Error Code P0037 is defined as (HO2S) Heated Oxygen Sensor Heater Control Circuit Low, Bank 1 Sensor 2. This refers to a problem with the heater element circuit of the HO2S. It’s triggered when the PCM (powertrain control module, also called ECM or engine/electronic control module) detects an excessive low voltage through the HO2S.
The job of the HO2S is to read the oxygen content of the exhaust system and send that information to the PCM. The Bank 1, Sensor 2 refers to Bank 1’s second sensor on the back. The PCM will then use the information to monitor the catalytic converter’s efficiency. Heater element plays a very important component for its function.
For the engine to run properly, the exhaust must have the specified air/fuel ratio of 14.7 to 1. It is the job of the HO2S to determine this ratio and the exhaust’s oxygen content. The sensor sends its reading to the PCM, and the PCM automatically adjusts the level of fuel being delivered to the engine.

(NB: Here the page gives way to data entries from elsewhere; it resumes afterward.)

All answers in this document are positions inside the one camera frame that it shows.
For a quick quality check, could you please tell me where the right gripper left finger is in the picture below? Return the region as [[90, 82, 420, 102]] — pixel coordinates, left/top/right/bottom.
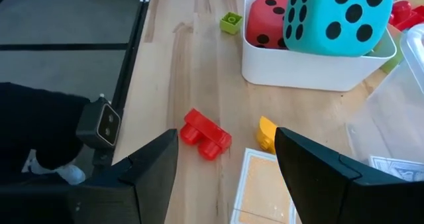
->
[[0, 128, 179, 224]]

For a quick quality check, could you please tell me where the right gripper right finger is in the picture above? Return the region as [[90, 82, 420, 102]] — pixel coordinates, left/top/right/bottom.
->
[[274, 127, 424, 224]]

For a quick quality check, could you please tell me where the clear plastic container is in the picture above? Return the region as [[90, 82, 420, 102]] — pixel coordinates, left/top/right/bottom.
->
[[346, 23, 424, 182]]

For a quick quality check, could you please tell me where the yellow wedge toy block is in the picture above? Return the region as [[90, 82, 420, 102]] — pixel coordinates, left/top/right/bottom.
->
[[256, 116, 279, 154]]

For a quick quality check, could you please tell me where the red toy brick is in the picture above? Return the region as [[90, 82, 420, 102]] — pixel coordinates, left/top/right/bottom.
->
[[180, 107, 233, 161]]

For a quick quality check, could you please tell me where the white plastic bin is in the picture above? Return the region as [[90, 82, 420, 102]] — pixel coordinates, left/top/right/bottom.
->
[[240, 0, 398, 92]]

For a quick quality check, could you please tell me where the teal foam die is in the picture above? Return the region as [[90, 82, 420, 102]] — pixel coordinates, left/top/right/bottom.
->
[[283, 0, 394, 58]]

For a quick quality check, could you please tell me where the pink-red toy brick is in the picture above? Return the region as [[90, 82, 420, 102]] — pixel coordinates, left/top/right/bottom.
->
[[389, 0, 424, 32]]

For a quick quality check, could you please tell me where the pink foam die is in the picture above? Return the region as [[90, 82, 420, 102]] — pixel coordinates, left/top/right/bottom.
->
[[245, 0, 289, 49]]

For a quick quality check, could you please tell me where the small green toy block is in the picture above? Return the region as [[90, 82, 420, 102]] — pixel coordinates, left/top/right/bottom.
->
[[219, 11, 244, 35]]

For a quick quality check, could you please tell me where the person's foot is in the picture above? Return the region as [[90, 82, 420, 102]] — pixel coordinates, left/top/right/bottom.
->
[[28, 149, 86, 186]]

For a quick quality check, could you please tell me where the blue-print playing card deck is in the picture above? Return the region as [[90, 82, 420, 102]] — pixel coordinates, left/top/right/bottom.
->
[[369, 155, 424, 182]]

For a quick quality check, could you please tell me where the person's leg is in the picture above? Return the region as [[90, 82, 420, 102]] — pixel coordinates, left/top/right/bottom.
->
[[0, 81, 90, 185]]

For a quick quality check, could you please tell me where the black table-level camera box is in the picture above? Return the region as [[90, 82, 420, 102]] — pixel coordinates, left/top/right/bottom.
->
[[76, 97, 122, 150]]

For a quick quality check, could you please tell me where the black aluminium table frame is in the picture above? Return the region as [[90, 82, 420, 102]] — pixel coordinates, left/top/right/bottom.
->
[[92, 0, 153, 172]]

The PCM controls the function of the heater, it’s what activates the sensor to warm up and get to its operating temperature. This will allow the engine to enter the closed loop faster and with reduced emissions on cold startup. The PCM also continuously monitors the heater circuit for any abnormal voltages, or in some cases, even the amperages. Oxygen sensor heater is controlled in one of two ways, and that differs in the make of the vehicle/engine. One is that, the PCM directly controls voltage feed that is sent to the heater, either directly or through the HO2S relay, while the vehicle’s common ground supplies the ground. The other way is that, a fused 12V battery feed (B+) which feeds the 12V to heater element at any given moment the ignition is on. A driver in the PCM is provided to control of the heater, which ultimately controls the heater circuit’s ground side.

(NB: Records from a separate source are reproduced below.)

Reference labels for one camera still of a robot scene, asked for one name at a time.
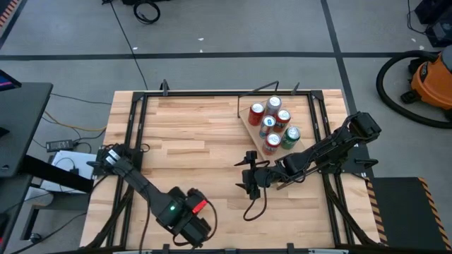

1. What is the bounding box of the orange shop vacuum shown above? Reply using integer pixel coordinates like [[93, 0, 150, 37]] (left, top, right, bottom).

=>
[[400, 44, 452, 121], [375, 49, 452, 130]]

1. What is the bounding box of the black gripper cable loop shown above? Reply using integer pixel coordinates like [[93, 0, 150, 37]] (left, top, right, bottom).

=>
[[242, 186, 270, 223]]

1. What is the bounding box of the white box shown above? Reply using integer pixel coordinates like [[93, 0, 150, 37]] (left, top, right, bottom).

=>
[[40, 150, 99, 193]]

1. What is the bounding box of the black floor mat hazard edge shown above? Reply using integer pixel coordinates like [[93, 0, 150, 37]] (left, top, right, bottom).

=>
[[364, 176, 452, 253], [0, 0, 19, 28]]

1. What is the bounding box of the computer monitor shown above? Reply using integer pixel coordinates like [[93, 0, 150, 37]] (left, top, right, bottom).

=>
[[0, 68, 23, 93]]

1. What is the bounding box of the red Fanta strawberry can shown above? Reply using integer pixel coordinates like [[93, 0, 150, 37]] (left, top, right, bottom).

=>
[[261, 131, 283, 157], [273, 108, 292, 134]]

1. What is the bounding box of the yellow floor cable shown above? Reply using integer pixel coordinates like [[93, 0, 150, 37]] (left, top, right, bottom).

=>
[[43, 110, 107, 133]]

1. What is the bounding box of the black desk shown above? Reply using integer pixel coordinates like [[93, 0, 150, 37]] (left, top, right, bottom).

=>
[[0, 81, 54, 178]]

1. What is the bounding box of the coiled black cable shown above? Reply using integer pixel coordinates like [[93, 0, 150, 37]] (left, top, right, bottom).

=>
[[132, 0, 162, 25]]

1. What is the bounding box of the green Sprite can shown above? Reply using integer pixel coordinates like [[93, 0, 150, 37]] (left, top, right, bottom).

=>
[[280, 125, 302, 151]]

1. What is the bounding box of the grey and peach Spindrift can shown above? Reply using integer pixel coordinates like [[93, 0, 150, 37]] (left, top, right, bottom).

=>
[[264, 95, 284, 118]]

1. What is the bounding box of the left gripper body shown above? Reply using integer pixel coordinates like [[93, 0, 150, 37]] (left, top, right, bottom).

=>
[[174, 214, 213, 248]]

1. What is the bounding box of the black desk crossbar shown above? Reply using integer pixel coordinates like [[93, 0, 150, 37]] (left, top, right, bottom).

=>
[[20, 154, 95, 195]]

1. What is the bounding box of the black power adapter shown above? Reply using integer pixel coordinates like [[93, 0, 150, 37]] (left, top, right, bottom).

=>
[[45, 139, 75, 154]]

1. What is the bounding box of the long black floor cable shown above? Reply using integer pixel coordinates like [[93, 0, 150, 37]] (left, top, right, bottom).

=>
[[101, 0, 150, 91]]

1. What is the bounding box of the blue silver Red Bull can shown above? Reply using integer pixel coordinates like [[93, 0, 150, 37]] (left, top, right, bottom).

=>
[[258, 114, 278, 140]]

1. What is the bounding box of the black equipment case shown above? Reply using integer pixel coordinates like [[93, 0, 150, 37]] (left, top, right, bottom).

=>
[[413, 0, 452, 49]]

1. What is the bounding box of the red Coca-Cola can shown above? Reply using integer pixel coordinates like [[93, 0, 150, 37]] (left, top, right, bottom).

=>
[[247, 102, 266, 127]]

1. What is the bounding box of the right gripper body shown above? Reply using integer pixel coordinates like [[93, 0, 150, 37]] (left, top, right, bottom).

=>
[[242, 164, 284, 192]]

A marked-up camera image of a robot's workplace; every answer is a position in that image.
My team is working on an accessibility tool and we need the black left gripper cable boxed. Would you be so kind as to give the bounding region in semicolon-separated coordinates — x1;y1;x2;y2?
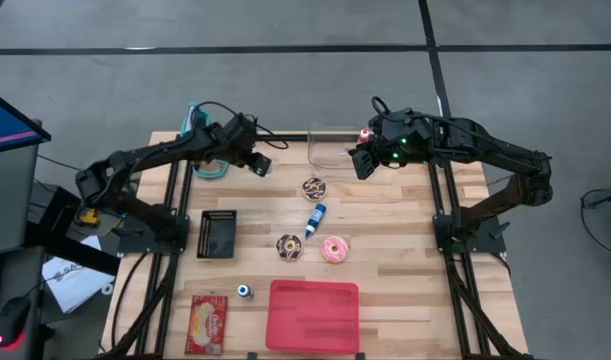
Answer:
197;100;289;151

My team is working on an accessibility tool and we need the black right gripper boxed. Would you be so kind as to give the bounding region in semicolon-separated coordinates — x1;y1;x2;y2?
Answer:
348;109;432;181

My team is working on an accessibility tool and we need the clear plastic container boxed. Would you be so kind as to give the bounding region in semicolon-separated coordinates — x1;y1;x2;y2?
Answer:
307;124;388;179

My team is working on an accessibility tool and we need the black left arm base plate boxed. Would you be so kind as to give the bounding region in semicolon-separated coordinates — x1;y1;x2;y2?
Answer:
117;214;190;254

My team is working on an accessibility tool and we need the black computer mouse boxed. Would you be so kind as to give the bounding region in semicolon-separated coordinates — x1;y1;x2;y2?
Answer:
0;296;32;349

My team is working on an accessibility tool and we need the white printed paper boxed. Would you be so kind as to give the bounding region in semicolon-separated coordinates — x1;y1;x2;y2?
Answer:
41;234;116;314

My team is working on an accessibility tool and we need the thin black floor cable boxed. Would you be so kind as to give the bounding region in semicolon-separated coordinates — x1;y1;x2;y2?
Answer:
37;152;84;172

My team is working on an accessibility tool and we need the black diagonal beam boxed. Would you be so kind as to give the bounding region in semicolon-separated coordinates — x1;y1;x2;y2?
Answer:
23;222;121;276

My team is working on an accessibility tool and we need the pink iced donut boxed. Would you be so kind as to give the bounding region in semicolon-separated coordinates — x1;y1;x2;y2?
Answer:
321;235;350;265

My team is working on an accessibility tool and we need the chocolate iced donut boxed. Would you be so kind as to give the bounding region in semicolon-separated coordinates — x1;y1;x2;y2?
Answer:
276;233;304;262
300;176;328;203

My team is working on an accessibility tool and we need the black perforated basket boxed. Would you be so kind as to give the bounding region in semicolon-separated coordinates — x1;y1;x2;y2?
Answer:
196;209;238;260

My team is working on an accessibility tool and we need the red snack package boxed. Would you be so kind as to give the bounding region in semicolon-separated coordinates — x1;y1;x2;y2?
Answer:
184;293;229;356

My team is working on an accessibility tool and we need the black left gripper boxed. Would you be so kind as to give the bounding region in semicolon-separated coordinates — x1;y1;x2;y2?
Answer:
223;114;274;179

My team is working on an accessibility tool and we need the grey cabinet with blue top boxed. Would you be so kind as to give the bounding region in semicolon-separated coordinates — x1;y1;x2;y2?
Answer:
0;87;51;256

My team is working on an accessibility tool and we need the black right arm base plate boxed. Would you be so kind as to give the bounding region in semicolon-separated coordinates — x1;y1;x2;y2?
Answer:
433;214;506;254

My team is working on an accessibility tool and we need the dark grey desk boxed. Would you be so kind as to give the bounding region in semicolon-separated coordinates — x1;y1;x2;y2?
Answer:
0;244;49;360

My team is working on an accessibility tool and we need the large blue squeeze bottle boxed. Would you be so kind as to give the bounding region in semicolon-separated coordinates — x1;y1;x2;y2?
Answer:
304;203;328;240

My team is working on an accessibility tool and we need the red plastic tray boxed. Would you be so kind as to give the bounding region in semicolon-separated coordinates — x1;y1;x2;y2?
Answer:
264;279;361;355

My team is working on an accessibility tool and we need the black box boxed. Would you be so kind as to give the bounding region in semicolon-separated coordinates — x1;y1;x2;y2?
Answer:
28;182;81;236

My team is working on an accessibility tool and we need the teal metal box grater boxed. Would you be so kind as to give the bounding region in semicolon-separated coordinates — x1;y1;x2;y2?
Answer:
179;102;231;180

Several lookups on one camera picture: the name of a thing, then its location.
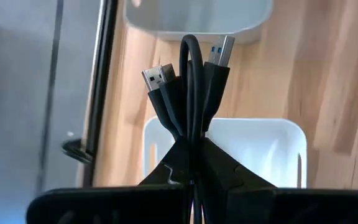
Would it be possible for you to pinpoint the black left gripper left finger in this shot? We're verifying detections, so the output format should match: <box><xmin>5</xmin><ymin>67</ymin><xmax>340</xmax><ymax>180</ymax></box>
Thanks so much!
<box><xmin>25</xmin><ymin>136</ymin><xmax>196</xmax><ymax>224</ymax></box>

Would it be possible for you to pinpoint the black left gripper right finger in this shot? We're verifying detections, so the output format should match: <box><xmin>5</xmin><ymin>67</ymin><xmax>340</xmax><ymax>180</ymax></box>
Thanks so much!
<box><xmin>196</xmin><ymin>136</ymin><xmax>358</xmax><ymax>224</ymax></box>

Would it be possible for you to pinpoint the black USB cable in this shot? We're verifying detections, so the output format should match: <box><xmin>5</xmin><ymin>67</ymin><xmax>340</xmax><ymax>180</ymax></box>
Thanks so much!
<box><xmin>141</xmin><ymin>34</ymin><xmax>236</xmax><ymax>224</ymax></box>

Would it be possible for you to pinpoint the white plastic bin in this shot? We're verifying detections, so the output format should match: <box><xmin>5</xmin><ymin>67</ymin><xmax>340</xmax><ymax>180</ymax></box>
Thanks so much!
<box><xmin>122</xmin><ymin>0</ymin><xmax>273</xmax><ymax>44</ymax></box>
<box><xmin>142</xmin><ymin>116</ymin><xmax>308</xmax><ymax>189</ymax></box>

Knowing which type of vehicle you have is important, as the PCM activates the heater through different circumstances. If the PCM reads that the voltage is too low in its heater circuit, then the Error Code P0037 may be triggered.
The primary symptom will be the activation of the Check Engine light.
Should the PCM will detect the problem with the oxygen sensor heater circuit, be it low current or open circuit, it will automatically enter failsafe mode until the engine is turned off. Depending on the manufacturer and the make of the vehicle, this will cause different drivability issues, such as:
- Rough running
- Lack of power
The most common cause of this error code is that, the HO2S bank 1, sensor 2 (located at the back of the catalytic converter of the engine) is unable to send the correct data to the PCM, which may suggest damage or a defect with the sensor.
The sensor may have a bad internal heater element. It could also be a case of bad ground or failed 12V battery input or connector.
Some common causes of this error code are:
- Physical damage on the heated oxygen sensor
- Failed Bank 1, 2 O2 sensor heater element
- Failed PCM O2 sensor heater driver
- Shorted or ground control circuit
- Or shorted or ground voltage feed
How to Check
To diagnose for this error code, mechanics use the OBD-II scanner to test and re-test the vehicle, and then take it for a test drive to see if the code returns. Should it come back, the mechanic will then check the sensor for both power and ground, including its wiring. Many error codes are actually triggered by faulty wiring.
How to Fix
Conduct a though visual inspection of the Bank 1, Sensor 2 of the HO2S and its wiring harness. Repair or replace any damage to the sensor or its wiring system if needed.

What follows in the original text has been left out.